▶ _What you will do_
Look through the material below. Return exactly the lines from the one with "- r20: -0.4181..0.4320" through the one with "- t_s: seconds", both included.

(Recorded information begins)

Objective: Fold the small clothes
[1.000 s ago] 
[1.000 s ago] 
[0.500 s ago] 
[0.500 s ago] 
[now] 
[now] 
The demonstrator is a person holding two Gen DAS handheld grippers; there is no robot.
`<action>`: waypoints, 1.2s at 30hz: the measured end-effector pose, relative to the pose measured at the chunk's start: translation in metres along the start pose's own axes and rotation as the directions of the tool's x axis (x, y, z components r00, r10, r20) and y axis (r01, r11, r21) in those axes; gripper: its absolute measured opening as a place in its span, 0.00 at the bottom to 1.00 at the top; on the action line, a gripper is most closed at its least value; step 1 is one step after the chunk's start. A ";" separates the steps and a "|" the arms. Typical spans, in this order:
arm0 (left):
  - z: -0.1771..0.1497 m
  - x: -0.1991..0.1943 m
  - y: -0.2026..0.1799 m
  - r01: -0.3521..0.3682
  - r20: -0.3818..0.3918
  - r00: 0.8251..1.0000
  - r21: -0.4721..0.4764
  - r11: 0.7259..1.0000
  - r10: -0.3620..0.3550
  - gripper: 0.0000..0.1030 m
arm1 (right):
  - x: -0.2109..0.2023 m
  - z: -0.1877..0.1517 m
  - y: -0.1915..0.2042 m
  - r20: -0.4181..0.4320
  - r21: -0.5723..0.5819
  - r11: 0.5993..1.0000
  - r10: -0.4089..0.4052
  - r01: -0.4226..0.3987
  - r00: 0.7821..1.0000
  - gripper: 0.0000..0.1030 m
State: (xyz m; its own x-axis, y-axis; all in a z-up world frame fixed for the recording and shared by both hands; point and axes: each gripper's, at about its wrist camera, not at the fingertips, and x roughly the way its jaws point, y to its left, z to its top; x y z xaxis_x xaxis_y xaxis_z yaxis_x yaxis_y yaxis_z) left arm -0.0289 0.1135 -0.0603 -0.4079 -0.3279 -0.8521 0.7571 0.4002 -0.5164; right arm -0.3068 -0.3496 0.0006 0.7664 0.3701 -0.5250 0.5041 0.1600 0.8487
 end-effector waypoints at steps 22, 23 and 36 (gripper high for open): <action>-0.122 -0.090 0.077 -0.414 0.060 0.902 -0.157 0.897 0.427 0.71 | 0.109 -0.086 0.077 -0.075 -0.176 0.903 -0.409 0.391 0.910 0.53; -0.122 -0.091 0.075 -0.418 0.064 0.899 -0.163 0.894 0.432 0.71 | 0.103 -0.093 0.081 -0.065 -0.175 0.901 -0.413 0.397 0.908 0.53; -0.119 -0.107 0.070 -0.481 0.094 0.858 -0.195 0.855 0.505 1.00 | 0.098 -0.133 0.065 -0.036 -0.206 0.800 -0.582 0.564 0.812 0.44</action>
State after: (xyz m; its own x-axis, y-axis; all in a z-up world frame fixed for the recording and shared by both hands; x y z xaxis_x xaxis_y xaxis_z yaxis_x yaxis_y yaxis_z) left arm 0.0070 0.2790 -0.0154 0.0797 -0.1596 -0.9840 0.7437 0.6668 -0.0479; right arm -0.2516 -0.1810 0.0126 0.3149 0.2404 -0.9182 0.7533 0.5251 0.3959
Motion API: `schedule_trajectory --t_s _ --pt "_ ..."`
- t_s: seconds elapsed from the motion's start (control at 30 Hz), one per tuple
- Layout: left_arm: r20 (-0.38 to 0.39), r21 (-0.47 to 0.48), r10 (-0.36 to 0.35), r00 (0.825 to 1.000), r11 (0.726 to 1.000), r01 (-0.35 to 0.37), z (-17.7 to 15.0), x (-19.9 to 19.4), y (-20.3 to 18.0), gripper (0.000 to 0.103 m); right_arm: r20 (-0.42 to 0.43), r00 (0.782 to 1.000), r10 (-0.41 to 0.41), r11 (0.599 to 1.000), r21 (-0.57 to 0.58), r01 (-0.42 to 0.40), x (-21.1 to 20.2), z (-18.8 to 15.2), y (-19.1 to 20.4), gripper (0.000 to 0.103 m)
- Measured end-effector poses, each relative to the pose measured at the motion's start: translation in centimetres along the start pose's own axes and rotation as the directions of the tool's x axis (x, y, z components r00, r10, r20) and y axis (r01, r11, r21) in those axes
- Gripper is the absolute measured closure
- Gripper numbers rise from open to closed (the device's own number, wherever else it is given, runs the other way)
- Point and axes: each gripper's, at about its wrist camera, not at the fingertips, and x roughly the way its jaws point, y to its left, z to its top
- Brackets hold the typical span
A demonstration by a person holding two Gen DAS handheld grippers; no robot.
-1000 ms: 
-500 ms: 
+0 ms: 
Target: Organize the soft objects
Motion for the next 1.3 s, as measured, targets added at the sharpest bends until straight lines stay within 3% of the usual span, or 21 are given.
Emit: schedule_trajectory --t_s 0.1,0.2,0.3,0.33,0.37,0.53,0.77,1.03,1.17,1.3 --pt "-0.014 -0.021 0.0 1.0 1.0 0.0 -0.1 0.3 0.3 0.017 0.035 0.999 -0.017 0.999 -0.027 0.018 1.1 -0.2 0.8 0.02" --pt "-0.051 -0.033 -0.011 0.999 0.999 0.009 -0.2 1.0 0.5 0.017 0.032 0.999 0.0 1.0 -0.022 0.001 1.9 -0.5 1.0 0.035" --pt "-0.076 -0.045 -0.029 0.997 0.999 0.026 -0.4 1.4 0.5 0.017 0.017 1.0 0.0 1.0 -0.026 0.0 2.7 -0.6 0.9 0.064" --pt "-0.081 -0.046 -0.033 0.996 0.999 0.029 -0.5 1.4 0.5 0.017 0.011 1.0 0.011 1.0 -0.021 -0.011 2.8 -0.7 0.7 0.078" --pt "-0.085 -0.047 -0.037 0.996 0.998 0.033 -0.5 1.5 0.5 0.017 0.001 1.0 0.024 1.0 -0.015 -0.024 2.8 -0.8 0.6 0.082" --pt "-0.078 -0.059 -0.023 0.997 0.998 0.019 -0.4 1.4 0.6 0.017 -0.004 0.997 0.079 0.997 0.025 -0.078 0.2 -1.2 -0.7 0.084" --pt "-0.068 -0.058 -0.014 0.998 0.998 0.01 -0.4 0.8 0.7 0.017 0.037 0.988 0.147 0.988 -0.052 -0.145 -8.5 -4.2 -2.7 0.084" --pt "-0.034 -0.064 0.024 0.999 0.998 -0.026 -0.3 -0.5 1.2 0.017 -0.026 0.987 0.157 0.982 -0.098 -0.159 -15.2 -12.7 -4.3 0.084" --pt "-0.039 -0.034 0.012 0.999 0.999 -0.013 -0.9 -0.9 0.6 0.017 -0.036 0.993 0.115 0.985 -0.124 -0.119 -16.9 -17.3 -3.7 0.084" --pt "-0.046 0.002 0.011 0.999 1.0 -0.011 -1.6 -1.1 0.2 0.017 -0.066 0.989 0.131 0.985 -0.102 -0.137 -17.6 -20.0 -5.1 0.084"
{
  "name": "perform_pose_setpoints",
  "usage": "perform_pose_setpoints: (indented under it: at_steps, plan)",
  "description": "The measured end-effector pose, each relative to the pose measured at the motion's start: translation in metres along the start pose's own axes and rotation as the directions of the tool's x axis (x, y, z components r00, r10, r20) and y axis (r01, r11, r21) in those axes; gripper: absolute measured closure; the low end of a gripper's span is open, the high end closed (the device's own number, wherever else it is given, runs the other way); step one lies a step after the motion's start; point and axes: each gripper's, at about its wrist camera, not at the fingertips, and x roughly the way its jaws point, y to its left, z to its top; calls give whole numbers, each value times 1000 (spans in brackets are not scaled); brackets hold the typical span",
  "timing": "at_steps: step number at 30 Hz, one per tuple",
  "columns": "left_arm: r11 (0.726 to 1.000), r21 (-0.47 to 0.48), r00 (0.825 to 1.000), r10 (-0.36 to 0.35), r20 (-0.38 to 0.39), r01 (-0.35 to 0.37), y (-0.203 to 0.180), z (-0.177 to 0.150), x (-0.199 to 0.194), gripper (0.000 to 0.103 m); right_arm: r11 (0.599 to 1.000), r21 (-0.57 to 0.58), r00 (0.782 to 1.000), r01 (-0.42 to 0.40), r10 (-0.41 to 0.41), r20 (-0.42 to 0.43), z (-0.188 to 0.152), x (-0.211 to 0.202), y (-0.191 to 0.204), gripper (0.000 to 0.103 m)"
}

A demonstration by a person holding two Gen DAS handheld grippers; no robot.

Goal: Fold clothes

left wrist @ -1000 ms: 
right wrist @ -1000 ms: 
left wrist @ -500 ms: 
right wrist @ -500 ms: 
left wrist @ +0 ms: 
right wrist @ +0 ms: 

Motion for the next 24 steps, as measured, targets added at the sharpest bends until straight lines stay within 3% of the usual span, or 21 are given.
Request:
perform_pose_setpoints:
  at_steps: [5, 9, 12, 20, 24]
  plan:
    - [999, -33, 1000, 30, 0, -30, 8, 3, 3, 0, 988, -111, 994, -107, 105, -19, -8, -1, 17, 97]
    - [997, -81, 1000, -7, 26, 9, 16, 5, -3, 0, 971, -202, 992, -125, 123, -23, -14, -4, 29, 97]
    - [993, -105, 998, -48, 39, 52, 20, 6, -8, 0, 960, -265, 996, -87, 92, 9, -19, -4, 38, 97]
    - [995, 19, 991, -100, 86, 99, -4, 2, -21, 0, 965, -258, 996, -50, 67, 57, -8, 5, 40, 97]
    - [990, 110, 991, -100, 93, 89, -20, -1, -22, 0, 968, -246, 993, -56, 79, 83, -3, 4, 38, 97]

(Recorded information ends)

▶ _Written response_
  - r20: -0.4181..0.4320
  - r21: -0.5723..0.5819
  - r11: 0.5993..1.0000
  - r10: -0.4089..0.4052
  - r01: -0.4226..0.3987
  - r00: 0.7821..1.0000
  - gripper: 0.0000..0.1030 m
State: (xyz m; its own x-axis, y-axis; all in a z-up world frame fixed for the recording and shared by both hands; point and axes: each gripper's, at about its wrist camera, not at the fingertips, and x roughly the way its jaws point, y to its left, z to its top; x y z xaxis_x xaxis_y xaxis_z yaxis_x yaxis_y yaxis_z) left arm -0.0289 0.1135 -0.0603 -0.4079 -0.3279 -0.8521 0.7571 0.4002 -0.5164; right arm -0.3068 -0.3496 0.0006 0.7664 0.3701 -0.5250 0.5041 0.1600 0.8487
 end-effector waypoints at steps 22, 23 and 36 (gripper high for open): <action>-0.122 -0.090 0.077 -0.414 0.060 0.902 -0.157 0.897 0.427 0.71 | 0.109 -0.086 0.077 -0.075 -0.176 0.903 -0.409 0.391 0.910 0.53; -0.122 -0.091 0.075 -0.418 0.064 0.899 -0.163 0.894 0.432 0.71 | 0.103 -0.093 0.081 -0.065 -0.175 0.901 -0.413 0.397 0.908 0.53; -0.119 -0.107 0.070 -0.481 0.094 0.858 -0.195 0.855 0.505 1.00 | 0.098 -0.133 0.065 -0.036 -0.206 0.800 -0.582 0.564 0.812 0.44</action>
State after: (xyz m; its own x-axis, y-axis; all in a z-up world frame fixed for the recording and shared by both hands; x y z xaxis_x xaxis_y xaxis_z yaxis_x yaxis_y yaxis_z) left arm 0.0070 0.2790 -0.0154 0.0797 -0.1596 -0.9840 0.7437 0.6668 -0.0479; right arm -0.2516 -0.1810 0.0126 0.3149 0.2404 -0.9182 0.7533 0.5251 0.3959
Motion API: `schedule_trajectory --t_s _ --pt "_ ..."`
- t_s: seconds elapsed from the motion's start (control at 30 Hz), one per tuple

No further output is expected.